Imprensa deve ter papel de destaque na elaboração do Plano Diretor
Para iniciar os debates, Fabiola Cidral descreveu as descobertas do projeto Seu Bairro, Nossa Cidade, da CBN: o abismo entre riqueza e pobreza ainda maior do que se pensava, problemas gigantescos como a falta de hospitais, esgoto, creche, o poder paralelo, o comando do crime, os bailes funk, a falta de sinalização. “A gente reclama do trânsito na 23 de Maio e não sabe o que é sair de M´Boi Mirim em direção à região central”, apontou. Os números comprovam. Na área de cultura, 45 dos 96 distritos da cidade não têm nenhum livro disponível a crianças e adultos, enquanto no distrito da Consolação são nove por pessoa. Na área de esportes, 56 distritos não têm qualquer equipamento público esportivo. Na habitação o quadro é ainda mais grave: o déficit relativo é de 1,2 milhão de residências – mas se formos contar a questão urbanística, 40% da população de São Paulo vive em condições precárias e temos 15 mil moradores de rua. Na saúde, 26 distritos não têm nenhum leito hospitalar. Em segurança, 89% da população não se sente segura, conforme pesquisa do Ibope.
“O horizonte é sombrio, mas dá para perceber claramente a vontade do paulistano de mudar a realidade”, disse Fabiola. “Não depende apenas da gestão pública – o olhar de prioridades tem de ser de toda sociedade. Temos algumas mudanças recentes, até pela pressão popular, como a prioridade para o transporte público. Acho que é por aí que vamos conseguir algumas mudanças“. A imprensa neste momento também tem papel fundamental de colocar em discussão na sociedade as prioridades na cidade. Outra mudança recente conquistada também por pressão popular, segundo ela, foi a criação dos conselhos participativos nas 32 subprefeituras. “A descentralização é fundamental para mudar a cidade. É outro papel importantíssimo da imprensa ajudar a gestão pública a informar a sociedade o que são esses conselhos, de que maneira a população pode participar“.
Marcelo Mattos, da Jovem Pan, observou que a São Paulo que queremos, goste-se ou não, passa pelo poder, pelos governantes, pelos 55 vereadores que estão na Câmara, eleitos pela população para tomar decisões tão importantes como o Plano Diretor.
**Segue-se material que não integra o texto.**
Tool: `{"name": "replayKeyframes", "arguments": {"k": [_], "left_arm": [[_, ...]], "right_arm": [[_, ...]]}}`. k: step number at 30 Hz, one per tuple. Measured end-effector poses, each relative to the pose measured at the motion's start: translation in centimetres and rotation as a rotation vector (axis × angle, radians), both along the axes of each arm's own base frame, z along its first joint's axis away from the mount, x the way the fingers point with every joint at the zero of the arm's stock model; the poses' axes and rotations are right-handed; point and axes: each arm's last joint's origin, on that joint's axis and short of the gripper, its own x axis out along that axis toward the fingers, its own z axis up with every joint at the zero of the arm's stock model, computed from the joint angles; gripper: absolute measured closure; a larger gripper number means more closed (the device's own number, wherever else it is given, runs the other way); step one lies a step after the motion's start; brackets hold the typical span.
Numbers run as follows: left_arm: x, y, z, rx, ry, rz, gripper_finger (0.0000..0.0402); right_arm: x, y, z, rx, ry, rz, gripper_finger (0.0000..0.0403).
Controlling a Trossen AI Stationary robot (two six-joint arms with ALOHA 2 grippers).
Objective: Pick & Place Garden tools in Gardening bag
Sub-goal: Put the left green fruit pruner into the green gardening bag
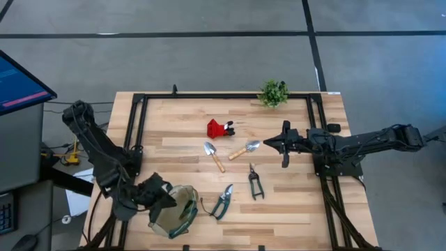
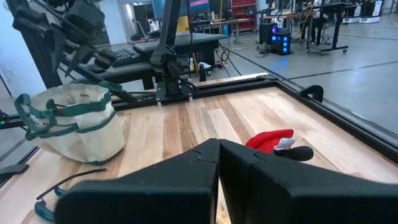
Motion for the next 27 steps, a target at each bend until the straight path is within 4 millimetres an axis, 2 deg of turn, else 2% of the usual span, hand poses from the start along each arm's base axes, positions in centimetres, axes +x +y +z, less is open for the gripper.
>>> {"name": "replayKeyframes", "arguments": {"k": [4, 10, 16, 21, 27], "left_arm": [[1.3, -1.0, -0.3, 0.062, -0.075, -0.023, 0.0393], [3.6, -1.9, -0.6, 0.087, -0.175, -0.026, 0.04], [5.5, -2.6, -3.3, 0.088, -0.105, 0.008, 0.04], [6.0, -3.0, -4.6, 0.033, -0.061, 0.03, 0.04], [5.9, -3.0, -4.5, 0.032, -0.058, 0.024, 0.0401]], "right_arm": [[0.0, 0.0, 0.0, 0.0, -0.001, 0.0, 0.0403], [0.0, 0.0, 0.0, 0.001, 0.0, 0.0, 0.0403], [0.0, 0.0, 0.0, 0.019, -0.002, -0.001, 0.0403], [0.0, 0.3, -0.1, 0.025, 0.005, 0.017, 0.0403], [0.0, 0.9, -0.1, 0.024, 0.007, 0.051, 0.0403]]}}
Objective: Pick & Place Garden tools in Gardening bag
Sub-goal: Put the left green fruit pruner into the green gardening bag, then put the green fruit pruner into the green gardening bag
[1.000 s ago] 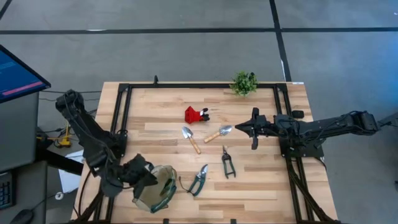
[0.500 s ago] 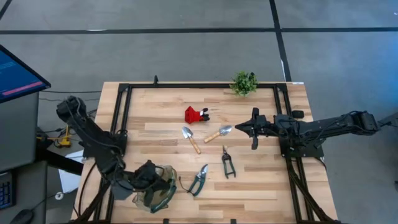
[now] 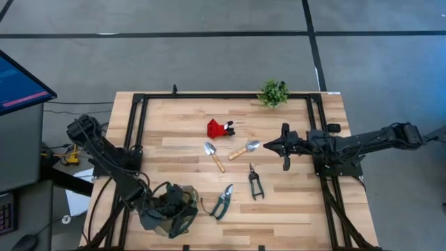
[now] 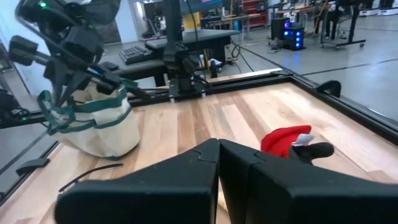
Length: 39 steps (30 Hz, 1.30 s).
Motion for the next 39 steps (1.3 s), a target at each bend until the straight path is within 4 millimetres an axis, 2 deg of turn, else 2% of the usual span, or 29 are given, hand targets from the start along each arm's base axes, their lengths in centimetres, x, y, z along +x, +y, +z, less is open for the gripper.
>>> {"name": "replayKeyframes", "arguments": {"k": [4, 8, 14, 19, 22, 26, 32, 35, 39], "left_arm": [[-0.7, 0.9, 0.6, 0.062, 0.031, -0.007, 0.0401], [-1.6, 1.8, 0.1, 0.09, 0.139, 0.024, 0.0401], [-1.8, 2.0, 0.0, 0.079, 0.19, 0.009, 0.0401], [-1.8, 2.1, 2.2, 0.068, 0.126, -0.01, 0.0401], [-1.7, 2.1, 4.3, 0.095, 0.033, -0.035, 0.0401], [-1.8, 2.4, 7.7, 0.217, -0.143, -0.111, 0.0401], [-3.8, 4.8, 11.2, 0.584, -0.282, -0.067, 0.0401], [-4.8, 5.9, 11.3, 0.733, -0.281, -0.031, 0.0401], [-5.6, 6.9, 10.5, 0.789, -0.276, -0.046, 0.0401]], "right_arm": [[0.0, 0.2, 0.0, -0.002, 0.0, -0.005, 0.0403], [0.0, 0.4, 0.0, -0.002, -0.001, 0.006, 0.0403], [0.0, 0.6, 0.0, -0.002, -0.001, 0.012, 0.0403], [0.0, 0.6, 0.0, -0.001, -0.002, 0.011, 0.0403], [0.0, 0.6, 0.0, -0.001, -0.002, 0.012, 0.0403], [0.0, 0.6, 0.0, -0.001, -0.005, 0.012, 0.0403], [0.0, 0.6, 0.1, 0.001, -0.008, 0.012, 0.0403], [0.0, 0.6, 0.1, 0.008, -0.007, 0.013, 0.0403], [-0.1, 1.0, 0.0, 0.008, -0.004, 0.04, 0.0403]]}}
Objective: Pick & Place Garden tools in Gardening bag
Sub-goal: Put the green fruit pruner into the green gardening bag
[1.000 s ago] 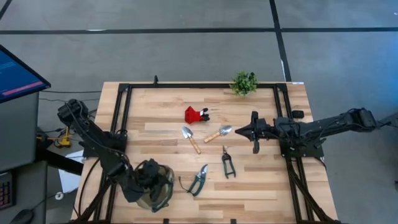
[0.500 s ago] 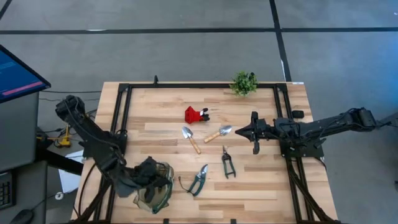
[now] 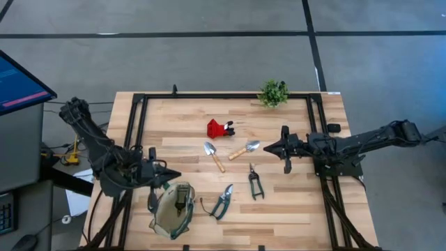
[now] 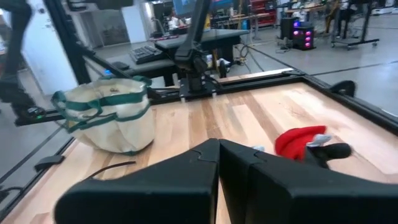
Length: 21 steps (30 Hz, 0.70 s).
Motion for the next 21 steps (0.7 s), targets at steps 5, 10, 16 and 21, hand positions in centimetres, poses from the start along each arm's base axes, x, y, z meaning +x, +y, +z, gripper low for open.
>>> {"name": "replayKeyframes", "arguments": {"k": [5, 10, 16, 21], "left_arm": [[-1.2, 1.0, -1.5, 0.018, 0.031, -0.061, 0.04], [-2.6, 2.4, -2.9, 0.024, 0.048, -0.14, 0.04], [-4.1, 4.1, -4.4, 0.088, 0.043, -0.195, 0.04], [-5.0, 5.2, -5.2, 0.117, 0.027, -0.228, 0.04]], "right_arm": [[-0.1, 0.9, 0.1, 0.001, -0.005, 0.055, 0.0403], [-0.2, 1.9, 0.2, 0.027, -0.029, 0.093, 0.0403], [0.5, 2.9, 0.0, 0.023, -0.057, 0.059, 0.0403], [1.7, 3.1, -1.0, 0.018, -0.048, 0.034, 0.0403]]}}
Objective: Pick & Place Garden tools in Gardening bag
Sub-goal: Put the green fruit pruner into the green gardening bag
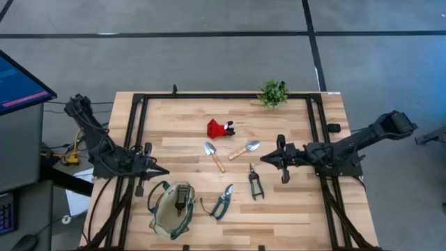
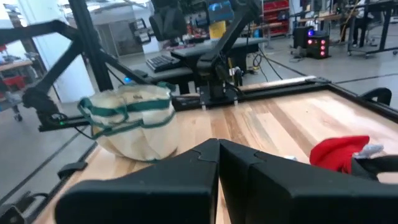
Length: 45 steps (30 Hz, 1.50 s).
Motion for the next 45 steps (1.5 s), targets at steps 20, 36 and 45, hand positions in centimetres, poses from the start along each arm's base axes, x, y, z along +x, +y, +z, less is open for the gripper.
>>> {"name": "replayKeyframes", "arguments": {"k": [20, 36, 45], "left_arm": [[-1.6, 1.5, -3.4, 0.041, 0.032, -0.172, 0.04], [-1.6, 1.4, -3.4, -0.085, 0.045, -0.149, 0.04], [-1.6, 1.4, -3.4, -0.085, 0.045, -0.149, 0.04]], "right_arm": [[9.2, 0.6, -1.6, -0.201, 0.092, 0.014, 0.0403], [7.1, 0.7, -0.8, 0.087, 0.361, -0.178, 0.0403], [4.1, 1.8, -0.7, 0.577, 0.561, -0.227, 0.0403]]}}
De acordo com ele, em Bogotá, um dos casos apresentados, o poder e a autoridade foram de fato protagonistas: o prefeito da época tomou a frente, levou a discussão e conseguiu modificar uma situação ruim. ”Há um sintoma de paralisia nas gestões”, avaliou. “São Paulo é tão dinâmica que anda por si só – no metrô e na CPTM são mais de 5 milhões de pessoas por dia, temos os ônibus lotados, a cidade não para. Ela é um polo de atração muito grande pela sua importância como maior cidade da América Latina e vai demorar para perder essa vocação”.
Ele chamou atenção para o Plano Diretor, sobre o qual há pressão de mercado, da sociedade civil, hoje protegida pelo Ministério Público. E, depois do Plano, a Lei de Zoneamento. “São Paulo tem de discutir em alto nível se quer maior adensamento em locais onde isso seja viável”, observou. “Há mesmo a demonização do mercado imobiliário: são os tubarões, vistos pela classe política como escudo. Cabe um contato com a sociedade para maior esclarecimento sobre o que estão fazendo o mercado, a classe política e a sociedade civil“.
Eduardo Della Manna, coordenador executivo da Vice-Presidência de Assuntos Legislativos do Secovi, lembrou que em Detroit já está sendo revertido o quadro de falência do modelo urbano, graças às ações articuladas da sociedade civil. “Temos algumas lideranças, prefeitos corajosos e com visão republicana, que materializam cidades mais interessantes. Isso faz diferença, mas o mais importante é a sociedade civil se organizar”, concordou Carlos Leite. Ele lembrou que, embora já haja casos interessantes de organização, faz-se necessário enfrentar algumas coisas surreais, como uma rede de metrô ínfima se comparada com outras duas que nasceram na mesma época – Santiago, com 103 km, Cidade do México, com 201 km, enquanto São Paulo tem 74 km. “Há uma fraqueza da sociedade civil organizada em cobrar isso dos gestores“.
Flavio Prando, vice-presidente de Habitação Econômica do Secovi, indagou se existiria, nessas cidades citadas como exemplo – Bogotá e Portland – um controle mais efetivo do poder público ou da sociedade organizada. Segundo Carlos Leite, tais casos mostram uma sociedade civil participante, ou lideranças eleitas mais qualificadas e decididas na condução de questões técnicas das cidades, não apenas político-eleitoreiras. “Agências de desenvolvimento urbano e econômico em alguns lugares têm sido uma excelente resposta“.